Murder Served Cold Read online

Page 4


  In all the years I’d known him, he’d always been so strong and in control. So sure of himself. A bit too much, sometimes, I thought grimly as I remembered that last terrible row we’d had. But now, he looked like he didn’t know who or where he was. He looked, too, like a man who’d completely run out of options.

  “Will, I’m – I’m so sorry I haven’t been to see you sooner.” My tongue seemed to have fused to the roof of my mouth as I stumbled over the inadequate words. “And – and I’m so very sorry about your mum.”

  “I got your card.” His words were clipped.

  “I’m sorry I couldn’t get back for the funeral. It must have been tough for you.”

  “Tough?” He looked up, his eyes meeting mine for the first time. He looked so angry I backed away.
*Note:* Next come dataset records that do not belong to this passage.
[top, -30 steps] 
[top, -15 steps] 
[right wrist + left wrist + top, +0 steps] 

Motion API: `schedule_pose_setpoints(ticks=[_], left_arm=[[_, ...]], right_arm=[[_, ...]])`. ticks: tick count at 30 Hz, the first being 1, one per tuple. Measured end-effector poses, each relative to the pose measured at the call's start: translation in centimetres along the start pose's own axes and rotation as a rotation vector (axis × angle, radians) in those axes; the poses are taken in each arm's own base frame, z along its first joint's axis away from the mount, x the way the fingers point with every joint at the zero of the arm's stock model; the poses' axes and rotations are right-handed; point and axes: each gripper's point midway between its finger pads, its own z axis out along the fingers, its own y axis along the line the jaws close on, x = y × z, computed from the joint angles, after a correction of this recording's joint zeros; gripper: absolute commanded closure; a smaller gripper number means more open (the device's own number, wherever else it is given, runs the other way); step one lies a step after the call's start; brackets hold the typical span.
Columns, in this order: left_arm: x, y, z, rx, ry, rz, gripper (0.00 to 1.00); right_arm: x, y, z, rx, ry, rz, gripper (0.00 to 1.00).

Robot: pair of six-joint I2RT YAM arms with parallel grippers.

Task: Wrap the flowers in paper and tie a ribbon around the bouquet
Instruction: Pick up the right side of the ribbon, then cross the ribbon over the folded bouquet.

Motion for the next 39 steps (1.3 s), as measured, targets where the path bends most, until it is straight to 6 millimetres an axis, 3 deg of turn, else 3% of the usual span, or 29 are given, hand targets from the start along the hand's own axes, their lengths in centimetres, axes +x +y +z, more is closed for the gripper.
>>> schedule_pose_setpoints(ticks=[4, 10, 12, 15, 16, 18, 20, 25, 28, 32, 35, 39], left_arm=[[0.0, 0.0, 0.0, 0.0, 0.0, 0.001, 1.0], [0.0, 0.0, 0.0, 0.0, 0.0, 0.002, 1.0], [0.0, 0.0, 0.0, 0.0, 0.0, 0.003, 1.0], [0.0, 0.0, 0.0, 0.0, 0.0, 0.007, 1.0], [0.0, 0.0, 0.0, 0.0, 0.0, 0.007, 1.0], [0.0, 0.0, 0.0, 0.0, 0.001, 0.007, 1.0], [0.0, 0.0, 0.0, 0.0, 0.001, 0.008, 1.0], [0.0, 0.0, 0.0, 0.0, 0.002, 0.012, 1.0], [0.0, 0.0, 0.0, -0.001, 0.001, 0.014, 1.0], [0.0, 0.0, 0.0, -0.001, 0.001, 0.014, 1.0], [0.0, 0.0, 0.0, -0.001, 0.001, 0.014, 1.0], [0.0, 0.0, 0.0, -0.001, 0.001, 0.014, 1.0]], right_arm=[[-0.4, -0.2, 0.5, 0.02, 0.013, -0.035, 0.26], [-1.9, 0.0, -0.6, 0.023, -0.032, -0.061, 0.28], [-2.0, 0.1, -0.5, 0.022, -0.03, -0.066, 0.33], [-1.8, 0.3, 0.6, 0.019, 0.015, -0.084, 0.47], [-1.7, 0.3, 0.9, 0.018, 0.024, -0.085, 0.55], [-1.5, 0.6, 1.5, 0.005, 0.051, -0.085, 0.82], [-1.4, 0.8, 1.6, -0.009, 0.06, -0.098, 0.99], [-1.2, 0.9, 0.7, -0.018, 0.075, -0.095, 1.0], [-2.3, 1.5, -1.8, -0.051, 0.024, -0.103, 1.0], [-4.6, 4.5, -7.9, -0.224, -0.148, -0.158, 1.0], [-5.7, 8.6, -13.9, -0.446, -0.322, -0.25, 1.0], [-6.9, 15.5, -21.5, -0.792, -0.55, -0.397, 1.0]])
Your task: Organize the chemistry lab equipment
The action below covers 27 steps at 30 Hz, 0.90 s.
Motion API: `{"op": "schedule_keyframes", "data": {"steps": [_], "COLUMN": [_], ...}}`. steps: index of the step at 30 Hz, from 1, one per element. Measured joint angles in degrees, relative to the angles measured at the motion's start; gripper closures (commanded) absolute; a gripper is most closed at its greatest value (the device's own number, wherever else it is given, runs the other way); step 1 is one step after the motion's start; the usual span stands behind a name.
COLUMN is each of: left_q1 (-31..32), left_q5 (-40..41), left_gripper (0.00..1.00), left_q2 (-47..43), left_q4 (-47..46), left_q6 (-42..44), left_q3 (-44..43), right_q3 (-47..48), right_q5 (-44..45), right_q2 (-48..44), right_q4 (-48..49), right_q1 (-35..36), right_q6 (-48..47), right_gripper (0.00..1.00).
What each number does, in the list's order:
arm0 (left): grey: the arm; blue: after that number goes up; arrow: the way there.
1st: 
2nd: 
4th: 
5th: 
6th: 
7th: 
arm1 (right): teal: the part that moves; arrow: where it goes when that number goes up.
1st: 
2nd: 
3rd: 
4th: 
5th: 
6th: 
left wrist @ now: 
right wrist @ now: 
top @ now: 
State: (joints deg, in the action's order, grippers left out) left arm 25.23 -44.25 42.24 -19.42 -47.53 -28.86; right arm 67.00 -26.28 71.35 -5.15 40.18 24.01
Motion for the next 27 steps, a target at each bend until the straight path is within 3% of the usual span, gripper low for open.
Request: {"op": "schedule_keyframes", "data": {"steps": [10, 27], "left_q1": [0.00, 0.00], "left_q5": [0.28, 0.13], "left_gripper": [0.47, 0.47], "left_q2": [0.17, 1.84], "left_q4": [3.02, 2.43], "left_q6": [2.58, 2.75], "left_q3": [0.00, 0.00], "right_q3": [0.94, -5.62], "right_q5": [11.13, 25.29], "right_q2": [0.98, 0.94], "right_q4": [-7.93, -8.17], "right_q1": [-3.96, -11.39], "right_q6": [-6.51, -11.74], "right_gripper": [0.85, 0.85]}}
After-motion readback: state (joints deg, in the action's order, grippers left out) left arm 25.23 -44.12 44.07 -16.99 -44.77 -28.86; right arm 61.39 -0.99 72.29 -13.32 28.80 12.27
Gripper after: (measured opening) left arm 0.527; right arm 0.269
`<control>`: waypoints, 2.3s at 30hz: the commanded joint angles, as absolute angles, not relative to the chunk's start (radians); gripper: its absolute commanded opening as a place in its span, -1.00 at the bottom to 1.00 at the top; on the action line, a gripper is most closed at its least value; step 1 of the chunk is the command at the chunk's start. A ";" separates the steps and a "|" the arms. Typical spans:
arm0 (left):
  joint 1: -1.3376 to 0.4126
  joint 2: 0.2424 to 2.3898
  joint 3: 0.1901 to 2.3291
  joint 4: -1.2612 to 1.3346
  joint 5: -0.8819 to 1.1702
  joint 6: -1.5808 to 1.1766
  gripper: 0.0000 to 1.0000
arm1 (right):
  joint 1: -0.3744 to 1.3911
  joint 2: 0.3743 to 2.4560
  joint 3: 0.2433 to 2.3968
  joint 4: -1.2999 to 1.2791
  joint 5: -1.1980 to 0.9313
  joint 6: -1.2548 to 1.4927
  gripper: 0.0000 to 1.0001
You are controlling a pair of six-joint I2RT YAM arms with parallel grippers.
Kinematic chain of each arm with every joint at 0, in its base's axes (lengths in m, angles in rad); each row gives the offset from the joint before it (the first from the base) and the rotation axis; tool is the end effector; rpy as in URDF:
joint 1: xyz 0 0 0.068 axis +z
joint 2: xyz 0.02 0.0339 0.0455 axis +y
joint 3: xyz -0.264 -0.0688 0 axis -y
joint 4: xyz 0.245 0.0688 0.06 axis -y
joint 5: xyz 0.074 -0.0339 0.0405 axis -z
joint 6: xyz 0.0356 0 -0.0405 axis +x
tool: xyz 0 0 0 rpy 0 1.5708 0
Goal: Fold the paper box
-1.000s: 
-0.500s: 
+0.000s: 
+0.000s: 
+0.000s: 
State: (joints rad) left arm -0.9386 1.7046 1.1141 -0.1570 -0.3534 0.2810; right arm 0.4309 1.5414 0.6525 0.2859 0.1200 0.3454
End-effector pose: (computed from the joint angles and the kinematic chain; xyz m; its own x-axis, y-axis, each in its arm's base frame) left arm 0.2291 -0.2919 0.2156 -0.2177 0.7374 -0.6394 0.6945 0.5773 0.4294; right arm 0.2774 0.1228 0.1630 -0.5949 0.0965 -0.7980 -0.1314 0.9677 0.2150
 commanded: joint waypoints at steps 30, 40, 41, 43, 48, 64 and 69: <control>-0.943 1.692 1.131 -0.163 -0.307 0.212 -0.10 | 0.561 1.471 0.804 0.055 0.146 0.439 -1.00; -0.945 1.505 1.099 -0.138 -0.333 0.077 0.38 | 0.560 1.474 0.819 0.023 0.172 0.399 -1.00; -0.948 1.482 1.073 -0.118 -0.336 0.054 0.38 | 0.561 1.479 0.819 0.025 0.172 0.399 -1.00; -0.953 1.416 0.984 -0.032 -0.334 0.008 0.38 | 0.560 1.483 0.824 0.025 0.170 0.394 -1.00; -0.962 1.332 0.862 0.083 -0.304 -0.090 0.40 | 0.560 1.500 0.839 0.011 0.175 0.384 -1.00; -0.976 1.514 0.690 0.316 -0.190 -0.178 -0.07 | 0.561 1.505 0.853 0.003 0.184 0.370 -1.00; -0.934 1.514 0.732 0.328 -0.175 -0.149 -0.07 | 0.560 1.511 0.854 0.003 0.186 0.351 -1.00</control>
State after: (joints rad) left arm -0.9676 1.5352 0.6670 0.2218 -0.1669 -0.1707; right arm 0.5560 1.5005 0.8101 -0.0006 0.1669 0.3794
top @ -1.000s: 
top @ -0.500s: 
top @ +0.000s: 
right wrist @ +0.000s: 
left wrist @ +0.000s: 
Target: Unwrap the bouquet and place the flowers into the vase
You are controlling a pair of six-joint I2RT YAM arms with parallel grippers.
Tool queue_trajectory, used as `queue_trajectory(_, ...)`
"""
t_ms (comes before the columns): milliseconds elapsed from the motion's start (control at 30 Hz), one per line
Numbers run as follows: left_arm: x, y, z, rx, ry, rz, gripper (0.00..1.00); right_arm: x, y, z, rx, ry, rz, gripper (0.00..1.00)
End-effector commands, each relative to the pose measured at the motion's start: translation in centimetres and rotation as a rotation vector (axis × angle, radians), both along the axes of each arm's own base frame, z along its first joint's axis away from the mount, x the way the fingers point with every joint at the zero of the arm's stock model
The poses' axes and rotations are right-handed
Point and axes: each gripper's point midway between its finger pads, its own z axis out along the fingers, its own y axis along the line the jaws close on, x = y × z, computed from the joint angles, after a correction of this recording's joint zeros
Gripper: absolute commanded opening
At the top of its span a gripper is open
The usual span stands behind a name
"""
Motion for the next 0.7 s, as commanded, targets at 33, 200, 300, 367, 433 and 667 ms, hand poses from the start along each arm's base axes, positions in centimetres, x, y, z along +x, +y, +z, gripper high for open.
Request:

  “Look, I’m sorry. That was a stupid thing to say,” I murmured, my words falling over themselves as I floundered about, not knowing what to say next – but not knowing how to stop talking either. “I knew I’d say the wrong thing. I shouldn’t have come. I can see that now. I’m just making things worse, idiot that I am. I just wanted to say I’m sorry. About your mum. And everything. And your dad, too, of course. It’s really sad. I – that’s all. I’ll go now. Sorry.”

  The rain had begun in earnest as I turned from him and hurried away. But he called after me.

  “Katie?”

  I kept walking.

  “Oh, all right then, Kat. Wait.” He caught up with me before I reached the gate and put his hand on my arm to stop me. “Come back, please. I’m sorry. I shouldn’t have barked at you like that. As for you not being at the funeral, your mum explained. To be honest, I didn’t even notice who was there and who wasn’t. Look, we’re both getting soaked out here. Come in and have coffee and we’ll catch up. I’ve got ten minutes before I have to go and take some feed up to the stock in Top Meadow.”

  Without waiting for me to say yes, he strode across the yard where the fat splodges of rain had now all joined up into one large puddle that was getting bigger by the minute. I half ran, as I always did, when I tried to keep up with his long legs.

  “But what about your dad?” I said, as I tried not very successfully to dodge the puddle. “I thought you were on your way out to look for him?” I stopped dead as a horrible thought occurred to me. “Oh, my God, Will. Do you think he’s had an accident? Have you spoken to the police? You don’t think he’s—?”

  He turned back and frowned at me. “I think he’s sleeping it off somewhere. He’s done it before. I’ve already checked the obvious places. The only question is – where? Come on. You’re standing in the middle of a puddle; in case you hadn’t noticed.”

  ‘What’s happened to him, Will?’ I asked and could have bitten my tongue off for asking such a stupid question. It wasn’t like I needed a degree in psychology to work out the answer to that particular question myself.

  He opened the back door and, with a sharp command, quietened both dogs.

  “You must have seen the state of him, last night,” he said, bleakly.

  I bent down to take off my wet shoes, saw the mud-streaked state of the floor, and decided not to bother.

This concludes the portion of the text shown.